WORK TO BE COMPLETED
State the count of lines below in which the word "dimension" appears, and add nothing.

SOURCE INFORMATION
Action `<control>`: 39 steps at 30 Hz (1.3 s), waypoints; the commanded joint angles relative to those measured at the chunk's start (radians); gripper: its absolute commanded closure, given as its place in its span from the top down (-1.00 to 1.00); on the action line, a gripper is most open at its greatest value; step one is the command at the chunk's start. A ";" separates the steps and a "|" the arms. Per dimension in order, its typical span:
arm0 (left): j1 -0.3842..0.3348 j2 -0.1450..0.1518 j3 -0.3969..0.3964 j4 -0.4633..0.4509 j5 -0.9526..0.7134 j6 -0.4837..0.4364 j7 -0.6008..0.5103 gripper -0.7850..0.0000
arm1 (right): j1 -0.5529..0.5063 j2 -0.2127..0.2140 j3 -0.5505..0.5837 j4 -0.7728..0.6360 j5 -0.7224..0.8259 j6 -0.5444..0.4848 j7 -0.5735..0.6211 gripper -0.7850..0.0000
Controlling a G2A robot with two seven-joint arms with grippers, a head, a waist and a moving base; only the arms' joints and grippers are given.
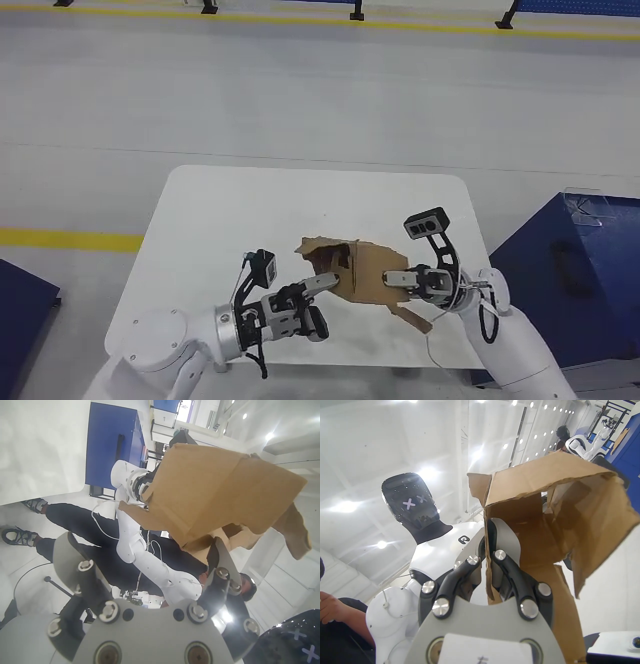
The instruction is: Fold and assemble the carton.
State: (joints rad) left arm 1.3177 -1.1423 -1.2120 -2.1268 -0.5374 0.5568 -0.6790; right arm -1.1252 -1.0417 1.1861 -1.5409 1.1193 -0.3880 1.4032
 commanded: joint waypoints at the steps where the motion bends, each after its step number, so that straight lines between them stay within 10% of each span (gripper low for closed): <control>1: -0.007 0.000 0.001 0.008 -0.001 0.000 0.002 1.00 | 0.002 -0.003 -0.001 0.001 -0.003 -0.002 -0.001 -1.00; 15: -0.018 0.009 -0.008 0.018 0.002 -0.021 0.003 1.00 | 0.003 -0.011 0.006 0.006 -0.033 0.044 -0.007 -1.00; 28: 0.140 0.024 -0.268 -0.081 -0.069 -0.238 0.065 1.00 | -0.028 -0.031 0.015 0.016 0.279 0.355 -0.134 -1.00; 39: 0.129 0.029 -0.158 -0.049 0.119 -0.291 0.047 1.00 | -0.035 -0.038 -0.002 0.007 0.367 0.500 -0.178 -1.00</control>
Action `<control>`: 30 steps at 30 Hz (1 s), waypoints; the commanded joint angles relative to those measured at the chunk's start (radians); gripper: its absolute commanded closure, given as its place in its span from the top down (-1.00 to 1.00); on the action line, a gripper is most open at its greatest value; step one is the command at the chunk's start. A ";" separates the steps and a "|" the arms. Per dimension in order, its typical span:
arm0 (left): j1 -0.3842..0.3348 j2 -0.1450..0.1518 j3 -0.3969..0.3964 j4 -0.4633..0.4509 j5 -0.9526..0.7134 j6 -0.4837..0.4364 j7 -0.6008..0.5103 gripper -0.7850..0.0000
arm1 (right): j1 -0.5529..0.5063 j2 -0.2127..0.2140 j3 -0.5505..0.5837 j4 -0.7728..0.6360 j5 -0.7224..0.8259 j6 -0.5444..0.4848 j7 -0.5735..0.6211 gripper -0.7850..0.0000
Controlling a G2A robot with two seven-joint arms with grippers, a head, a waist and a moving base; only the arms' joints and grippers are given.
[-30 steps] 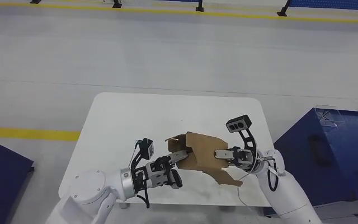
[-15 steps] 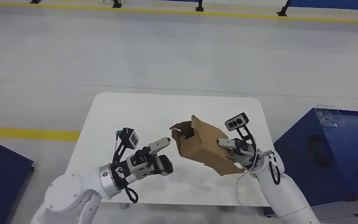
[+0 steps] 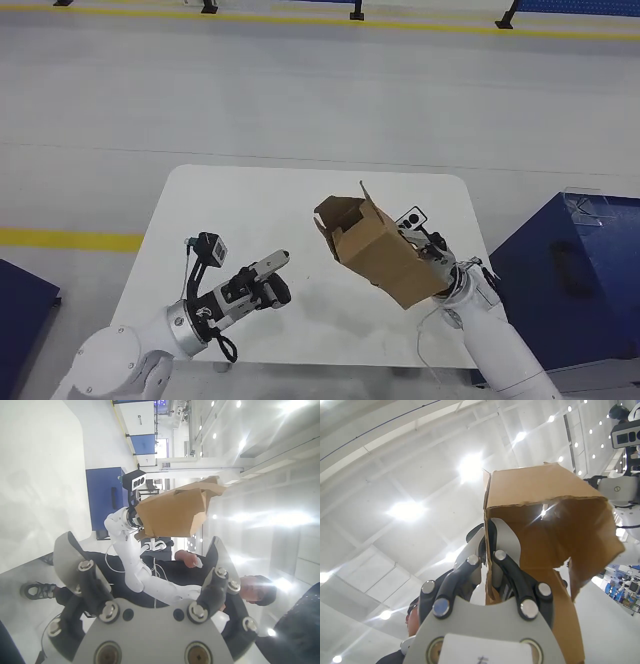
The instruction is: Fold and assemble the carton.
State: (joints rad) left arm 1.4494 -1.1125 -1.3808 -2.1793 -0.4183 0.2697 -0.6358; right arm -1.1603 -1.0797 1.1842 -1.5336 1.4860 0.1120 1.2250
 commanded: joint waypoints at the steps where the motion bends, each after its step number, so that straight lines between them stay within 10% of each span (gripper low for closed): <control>1: -0.008 -0.001 0.017 0.007 0.004 -0.003 0.009 1.00 | -0.005 -0.001 -0.001 -0.011 -0.007 0.003 -0.017 -1.00; 30: -0.076 0.001 0.128 0.026 0.068 0.076 -0.026 1.00 | -0.056 -0.013 0.022 -0.032 -0.161 0.044 0.082 -1.00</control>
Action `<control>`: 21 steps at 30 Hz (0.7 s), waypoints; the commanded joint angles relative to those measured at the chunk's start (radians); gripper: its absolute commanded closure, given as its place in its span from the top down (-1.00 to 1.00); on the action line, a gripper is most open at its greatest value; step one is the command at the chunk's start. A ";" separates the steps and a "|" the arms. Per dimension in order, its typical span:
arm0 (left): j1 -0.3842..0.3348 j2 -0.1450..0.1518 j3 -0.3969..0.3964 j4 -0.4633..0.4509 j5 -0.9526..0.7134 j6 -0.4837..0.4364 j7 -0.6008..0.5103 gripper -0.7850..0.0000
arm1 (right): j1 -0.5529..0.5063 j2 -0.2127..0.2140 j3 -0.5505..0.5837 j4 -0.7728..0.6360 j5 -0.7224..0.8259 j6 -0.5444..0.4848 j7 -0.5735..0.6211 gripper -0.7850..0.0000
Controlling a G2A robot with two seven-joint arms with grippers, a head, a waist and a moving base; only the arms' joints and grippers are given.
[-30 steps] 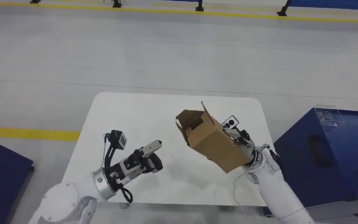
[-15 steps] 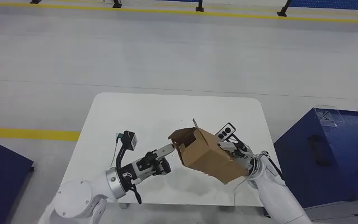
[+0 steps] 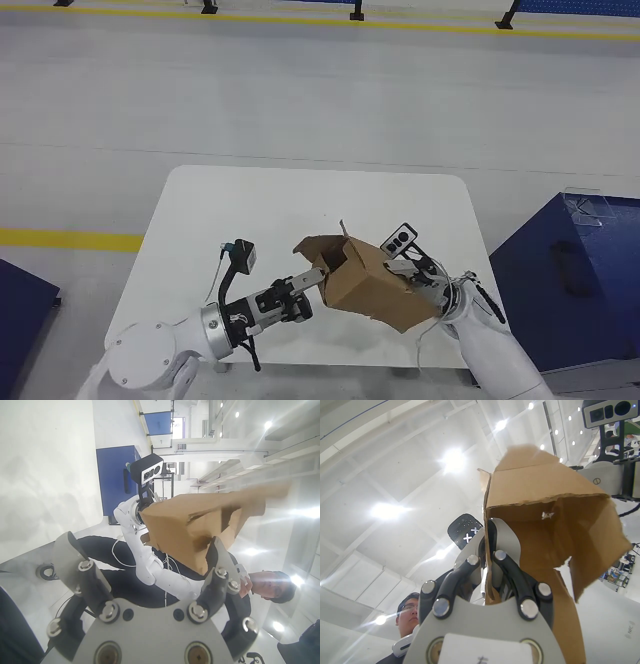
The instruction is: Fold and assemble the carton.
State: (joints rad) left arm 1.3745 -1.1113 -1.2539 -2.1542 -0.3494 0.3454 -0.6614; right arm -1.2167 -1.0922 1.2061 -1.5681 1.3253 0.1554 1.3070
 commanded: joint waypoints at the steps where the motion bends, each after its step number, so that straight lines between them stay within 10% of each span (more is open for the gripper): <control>1: -0.002 0.000 0.002 0.003 -0.004 0.002 0.000 1.00 | 0.002 -0.002 0.000 0.003 -0.001 0.001 0.001 -1.00; 13: -0.026 0.004 0.022 0.015 0.010 0.051 -0.021 1.00 | 0.003 -0.004 0.009 -0.002 -0.076 0.000 0.047 -1.00; 21: -0.041 0.006 0.030 0.027 0.040 0.071 -0.011 1.00 | 0.024 -0.004 0.052 -0.004 -0.204 -0.181 0.088 -1.00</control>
State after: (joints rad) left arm 1.3335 -1.1055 -1.2189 -2.1276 -0.3103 0.4177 -0.6788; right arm -1.1978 -1.0962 1.2476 -1.5719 1.1435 0.0168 1.3903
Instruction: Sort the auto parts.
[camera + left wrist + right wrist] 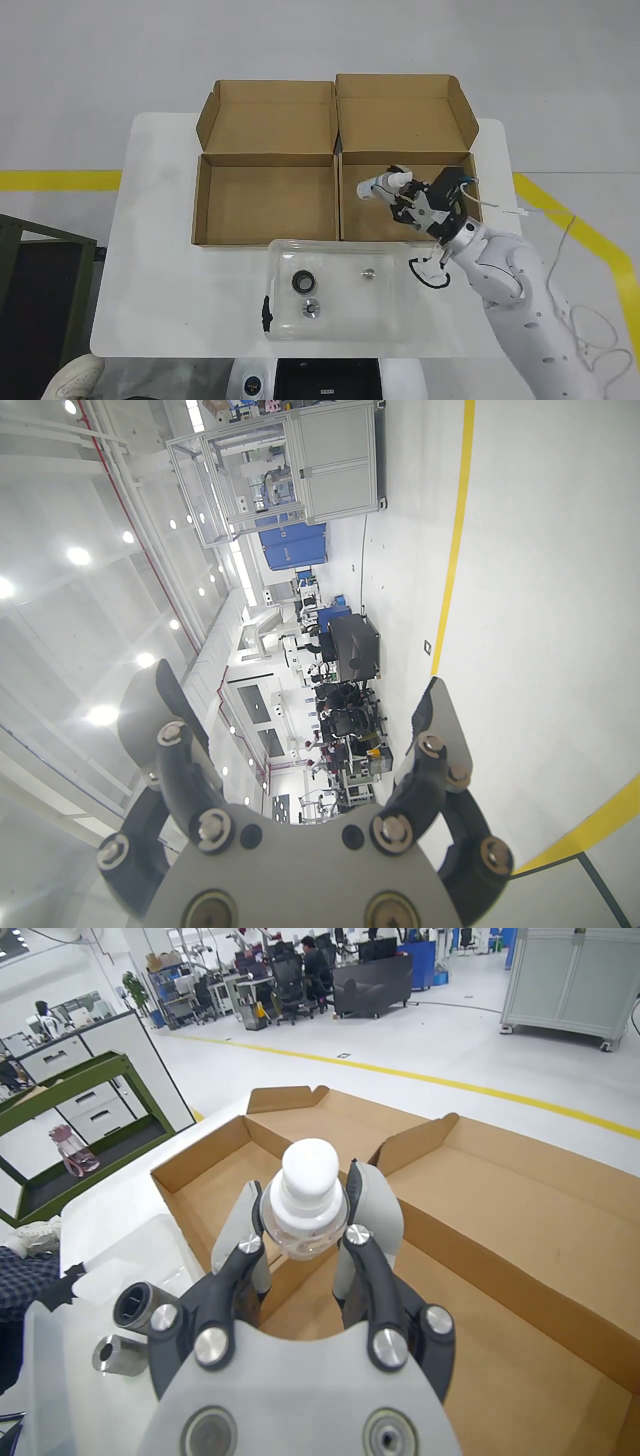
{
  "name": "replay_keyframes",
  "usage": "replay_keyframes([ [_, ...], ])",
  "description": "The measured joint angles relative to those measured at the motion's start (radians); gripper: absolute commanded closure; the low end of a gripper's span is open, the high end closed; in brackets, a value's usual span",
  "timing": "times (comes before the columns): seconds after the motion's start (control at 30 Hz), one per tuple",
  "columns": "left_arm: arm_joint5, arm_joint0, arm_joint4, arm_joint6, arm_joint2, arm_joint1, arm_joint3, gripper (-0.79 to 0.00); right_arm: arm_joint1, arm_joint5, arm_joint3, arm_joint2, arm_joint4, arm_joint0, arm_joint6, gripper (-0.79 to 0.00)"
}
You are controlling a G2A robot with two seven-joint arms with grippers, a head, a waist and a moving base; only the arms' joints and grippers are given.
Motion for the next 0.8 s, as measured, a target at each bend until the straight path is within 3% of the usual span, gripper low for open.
replay_keyframes([
  [0.2,0.000,0.000,0.000,0.000,0.000,0.000,0.000,-0.785,-0.011,0.104,0.073,-0.057,-0.103,0.094,0.076,0.000],
  [0.8,0.000,0.000,0.000,0.000,0.000,0.000,0.000,-0.785,-0.055,0.186,0.257,-0.236,-0.190,0.247,0.127,0.000],
])
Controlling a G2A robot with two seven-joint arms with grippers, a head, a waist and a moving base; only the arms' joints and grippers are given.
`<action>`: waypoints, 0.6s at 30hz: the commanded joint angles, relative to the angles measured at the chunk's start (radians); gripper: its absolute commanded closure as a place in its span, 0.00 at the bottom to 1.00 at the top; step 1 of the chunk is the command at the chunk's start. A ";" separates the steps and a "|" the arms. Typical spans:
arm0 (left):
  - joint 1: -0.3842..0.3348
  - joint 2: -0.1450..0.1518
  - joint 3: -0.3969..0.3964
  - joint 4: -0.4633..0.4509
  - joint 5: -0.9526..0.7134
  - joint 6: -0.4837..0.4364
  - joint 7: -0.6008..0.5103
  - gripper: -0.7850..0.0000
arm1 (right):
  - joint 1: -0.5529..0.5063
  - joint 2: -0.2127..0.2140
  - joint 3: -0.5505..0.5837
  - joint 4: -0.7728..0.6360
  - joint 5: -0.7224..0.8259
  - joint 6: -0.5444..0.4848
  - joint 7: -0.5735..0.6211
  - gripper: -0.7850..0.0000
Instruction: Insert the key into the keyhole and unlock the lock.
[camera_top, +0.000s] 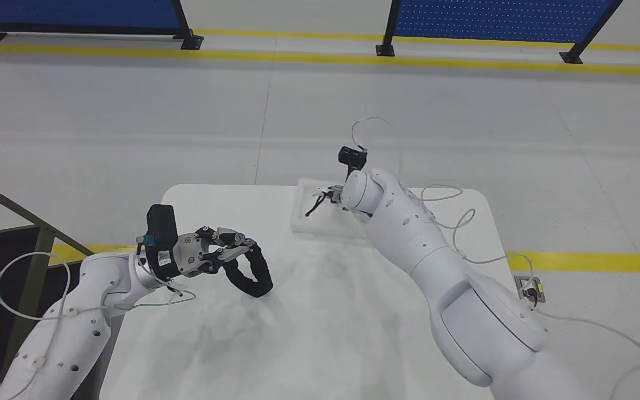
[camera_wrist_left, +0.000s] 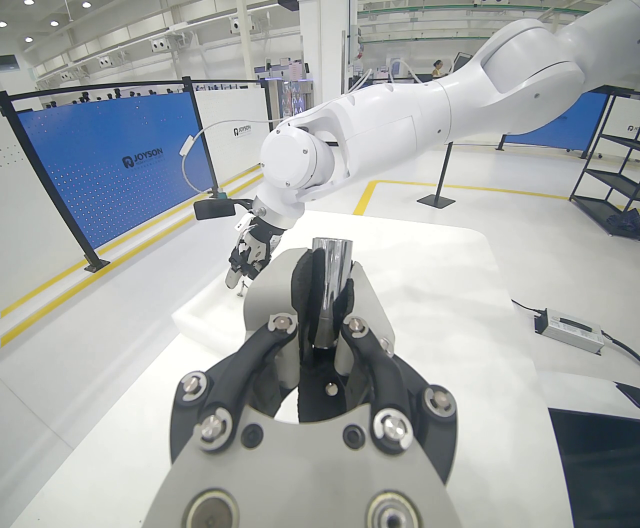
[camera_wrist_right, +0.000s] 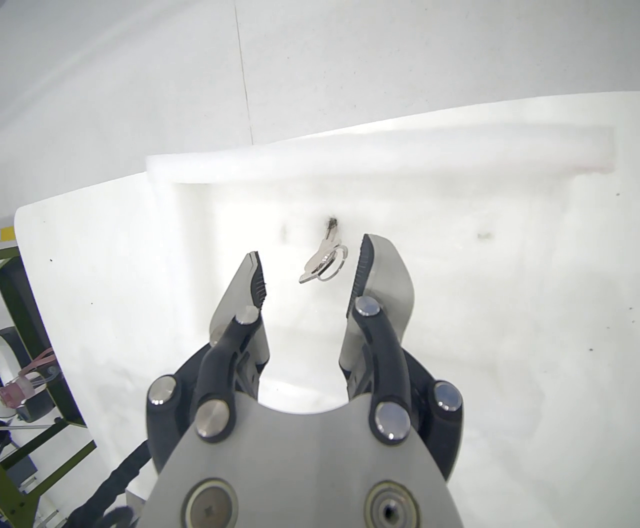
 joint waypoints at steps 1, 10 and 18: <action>0.000 0.000 0.000 0.000 0.000 0.000 0.000 1.00 | -0.003 -0.004 0.004 0.004 0.005 0.011 -0.009 0.60; 0.000 0.000 0.000 0.000 0.000 0.000 0.000 1.00 | -0.001 -0.027 0.017 0.037 0.022 0.040 -0.038 0.61; 0.000 0.000 0.000 0.000 0.000 0.000 0.000 1.00 | 0.004 -0.053 0.028 0.085 0.044 0.056 -0.059 0.67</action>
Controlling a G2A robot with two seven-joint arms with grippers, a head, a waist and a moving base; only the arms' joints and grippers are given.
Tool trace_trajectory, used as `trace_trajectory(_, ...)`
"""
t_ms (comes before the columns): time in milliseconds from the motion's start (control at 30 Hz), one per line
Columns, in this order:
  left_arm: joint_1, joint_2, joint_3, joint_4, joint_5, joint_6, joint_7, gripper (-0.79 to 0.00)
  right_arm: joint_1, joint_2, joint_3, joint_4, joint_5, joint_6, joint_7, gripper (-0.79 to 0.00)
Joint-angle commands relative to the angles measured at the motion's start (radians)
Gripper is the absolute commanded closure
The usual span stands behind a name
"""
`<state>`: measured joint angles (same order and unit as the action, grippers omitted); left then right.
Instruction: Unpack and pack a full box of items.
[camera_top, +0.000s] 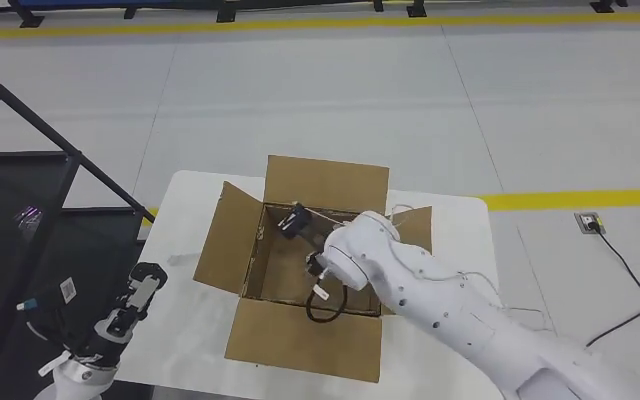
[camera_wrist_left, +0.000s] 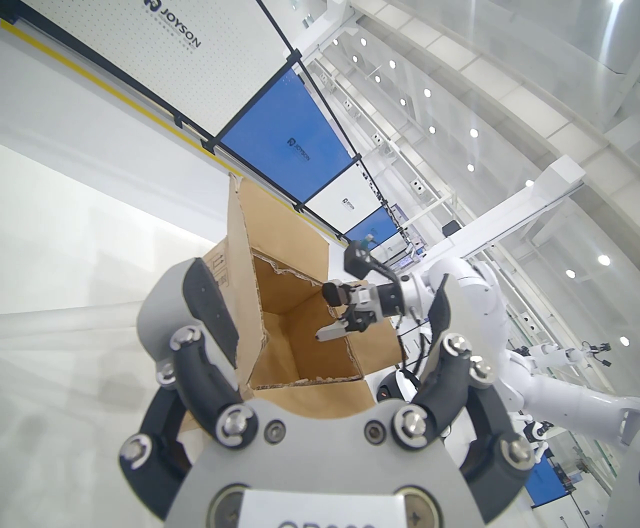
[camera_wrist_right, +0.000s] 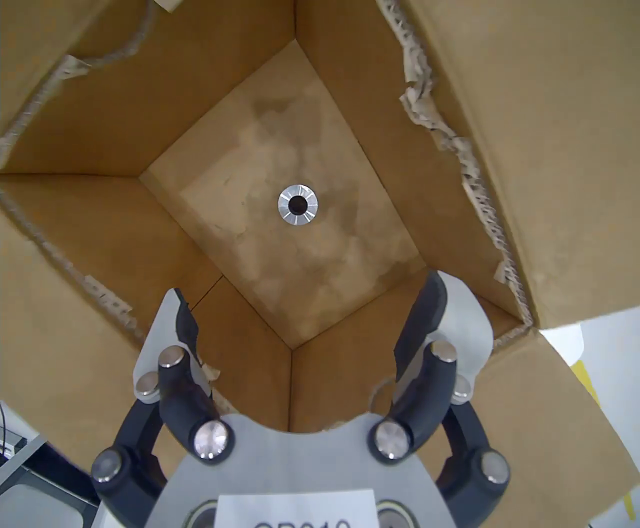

RESULT OF THE EXERCISE
3